- AIM OF THE EXERCISE -
Please repeat every entry exactly as given, apart from dropping the images.

- DATA FOR PROCESSING -
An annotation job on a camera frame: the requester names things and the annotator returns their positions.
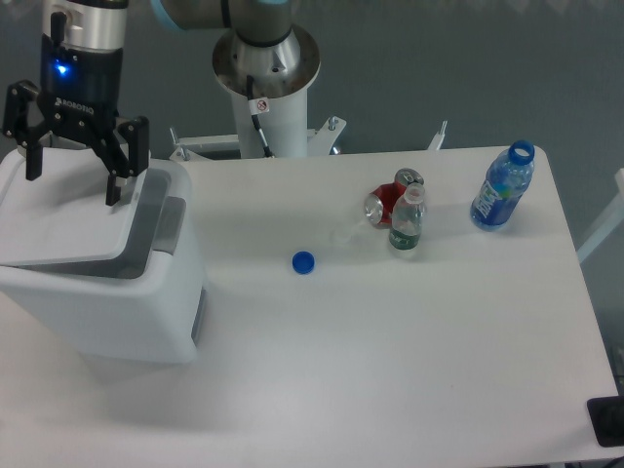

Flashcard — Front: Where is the white trash can body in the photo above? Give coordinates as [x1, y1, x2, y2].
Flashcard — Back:
[1, 160, 207, 364]

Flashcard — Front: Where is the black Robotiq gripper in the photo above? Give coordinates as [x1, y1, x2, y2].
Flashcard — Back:
[2, 11, 150, 207]

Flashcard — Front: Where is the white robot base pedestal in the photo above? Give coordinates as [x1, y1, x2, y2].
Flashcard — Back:
[172, 24, 346, 161]

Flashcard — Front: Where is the clear green-label water bottle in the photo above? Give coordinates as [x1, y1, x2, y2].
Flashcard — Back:
[388, 182, 427, 258]

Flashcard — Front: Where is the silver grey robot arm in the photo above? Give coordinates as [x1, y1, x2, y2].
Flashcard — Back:
[1, 1, 305, 206]

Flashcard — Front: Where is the crushed red soda can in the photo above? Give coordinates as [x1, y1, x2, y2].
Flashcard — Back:
[363, 168, 424, 227]

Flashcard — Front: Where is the black device at table edge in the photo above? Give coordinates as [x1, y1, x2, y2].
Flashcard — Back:
[587, 396, 623, 448]

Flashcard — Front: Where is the clear white bottle cap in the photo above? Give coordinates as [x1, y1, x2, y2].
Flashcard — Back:
[331, 227, 354, 248]

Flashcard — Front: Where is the blue sports drink bottle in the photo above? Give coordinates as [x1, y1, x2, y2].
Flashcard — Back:
[470, 139, 535, 231]

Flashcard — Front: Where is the white frame at right edge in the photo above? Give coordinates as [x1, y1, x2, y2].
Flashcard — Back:
[576, 169, 623, 264]

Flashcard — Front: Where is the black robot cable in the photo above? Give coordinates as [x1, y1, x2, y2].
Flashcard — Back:
[245, 74, 275, 159]

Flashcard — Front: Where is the white trash can lid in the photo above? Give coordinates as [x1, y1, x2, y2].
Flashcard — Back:
[1, 147, 145, 266]

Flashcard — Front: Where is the blue bottle cap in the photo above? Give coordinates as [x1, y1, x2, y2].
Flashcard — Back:
[292, 251, 316, 275]

- EXERCISE RESPONSE -
An annotation job on a camera frame: the requester names things and the annotator returns their positions.

Flashcard — Front: Where is the white trash can body in the photo above? Give coordinates as [x1, y1, x2, y2].
Flashcard — Back:
[1, 160, 207, 364]

Flashcard — Front: Where is the black Robotiq gripper in the photo above? Give coordinates as [x1, y1, x2, y2].
Flashcard — Back:
[2, 11, 150, 207]

Flashcard — Front: Where is the white robot base pedestal in the photo above? Give coordinates as [x1, y1, x2, y2].
Flashcard — Back:
[172, 24, 346, 161]

Flashcard — Front: Where is the clear green-label water bottle in the photo above? Give coordinates as [x1, y1, x2, y2].
Flashcard — Back:
[388, 182, 427, 258]

Flashcard — Front: Where is the silver grey robot arm in the photo above? Give coordinates as [x1, y1, x2, y2].
Flashcard — Back:
[1, 1, 305, 206]

Flashcard — Front: Where is the crushed red soda can in the photo above? Give coordinates as [x1, y1, x2, y2].
Flashcard — Back:
[363, 168, 424, 227]

Flashcard — Front: Where is the black device at table edge in the photo above? Give coordinates as [x1, y1, x2, y2].
Flashcard — Back:
[587, 396, 623, 448]

Flashcard — Front: Where is the clear white bottle cap in the photo above? Give coordinates as [x1, y1, x2, y2].
Flashcard — Back:
[331, 227, 354, 248]

Flashcard — Front: Where is the blue sports drink bottle in the photo above? Give coordinates as [x1, y1, x2, y2].
Flashcard — Back:
[470, 139, 535, 231]

Flashcard — Front: Where is the white frame at right edge in the photo above? Give coordinates as [x1, y1, x2, y2].
Flashcard — Back:
[576, 169, 623, 264]

Flashcard — Front: Where is the black robot cable in the photo above? Give coordinates as [x1, y1, x2, y2].
Flashcard — Back:
[245, 74, 275, 159]

Flashcard — Front: Where is the white trash can lid in the photo above? Give coordinates as [x1, y1, x2, y2].
Flashcard — Back:
[1, 147, 145, 266]

Flashcard — Front: Where is the blue bottle cap in the photo above? Give coordinates as [x1, y1, x2, y2].
Flashcard — Back:
[292, 251, 316, 275]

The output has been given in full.